Roadside flowers contain messages to the lost: “I know you are watching us” and “You are in a better place now.” Scotland has produced a Wimbledon champion (let those who discount miracles come to terms with that one) who ends his matches by pointing up to the sky. The Millennial generation is prone to encountering the shocks and wonders of this world with the three letters “OMG”. Look at IMDB’s top 10 movies, and every single one of them could be classed as a work of theology (for the top three, the clues is in the title: Shawshank Redemption; and Godfathers I and II).
In the 2011 census almost 180,000 people said their religion was Jedi, and over 60,000 said Heavy Metal. Perhaps this was a protest vote, or perhaps this was people still wanting to believe in something, refusing to shut out the possibility that the universe is more than a chance gathering of a few trillion particles.
The Church, at its best, is a place where such possibilities are entertained and the deepest questions asked. This week the Church of Scotland’s General Assembly meets to consider our Church’s future. We will revisit our most painful questions. We will also celebrate the Church and its people, and dream about its future.

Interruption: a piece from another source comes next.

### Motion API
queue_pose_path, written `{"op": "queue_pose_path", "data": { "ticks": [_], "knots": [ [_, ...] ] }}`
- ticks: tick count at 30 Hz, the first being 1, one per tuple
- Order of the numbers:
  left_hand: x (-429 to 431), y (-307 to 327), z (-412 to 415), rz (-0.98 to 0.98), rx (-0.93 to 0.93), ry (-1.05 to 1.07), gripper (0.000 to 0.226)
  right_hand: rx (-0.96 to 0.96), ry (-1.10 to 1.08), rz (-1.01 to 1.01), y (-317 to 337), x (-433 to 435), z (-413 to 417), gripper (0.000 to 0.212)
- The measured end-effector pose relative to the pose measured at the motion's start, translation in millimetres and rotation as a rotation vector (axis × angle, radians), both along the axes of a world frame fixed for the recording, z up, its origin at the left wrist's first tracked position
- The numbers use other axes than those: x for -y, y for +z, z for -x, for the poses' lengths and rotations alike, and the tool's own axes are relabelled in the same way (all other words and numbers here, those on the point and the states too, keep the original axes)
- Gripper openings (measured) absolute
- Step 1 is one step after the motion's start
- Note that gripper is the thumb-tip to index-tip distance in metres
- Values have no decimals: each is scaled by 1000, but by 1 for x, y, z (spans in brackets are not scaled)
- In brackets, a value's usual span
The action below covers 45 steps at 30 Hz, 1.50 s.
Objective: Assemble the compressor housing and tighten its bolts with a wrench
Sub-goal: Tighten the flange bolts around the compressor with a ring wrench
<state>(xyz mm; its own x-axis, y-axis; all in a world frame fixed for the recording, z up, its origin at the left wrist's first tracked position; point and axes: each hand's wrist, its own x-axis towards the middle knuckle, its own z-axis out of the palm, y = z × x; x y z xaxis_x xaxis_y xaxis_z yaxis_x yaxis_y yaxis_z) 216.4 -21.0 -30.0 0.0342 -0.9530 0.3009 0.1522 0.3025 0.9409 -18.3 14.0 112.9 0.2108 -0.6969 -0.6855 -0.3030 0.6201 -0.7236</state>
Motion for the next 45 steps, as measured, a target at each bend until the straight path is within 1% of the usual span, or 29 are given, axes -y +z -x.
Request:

I was recently hearing about the regeneration of one of the most impoverished areas in the centre of Glasgow. The planners met over many years. They wanted roads, housing, shops, and parks. They also wanted a church. In a post-Christian Scotland, where we get married in hotels and humanist celebrants conduct increasing numbers of funerals, people still wanted their community to have a church. Not a church where entry depends on knowing the books of the New Testament, but where people can gather and be welcomed as themselves; where food is eaten (some of it consecrated) and heavy metal fans, Jedi knights and sceptical biologists can consider the possibility that even in our darkest moments, we are not alone. That is the kind of Church I will be dreaming of this week.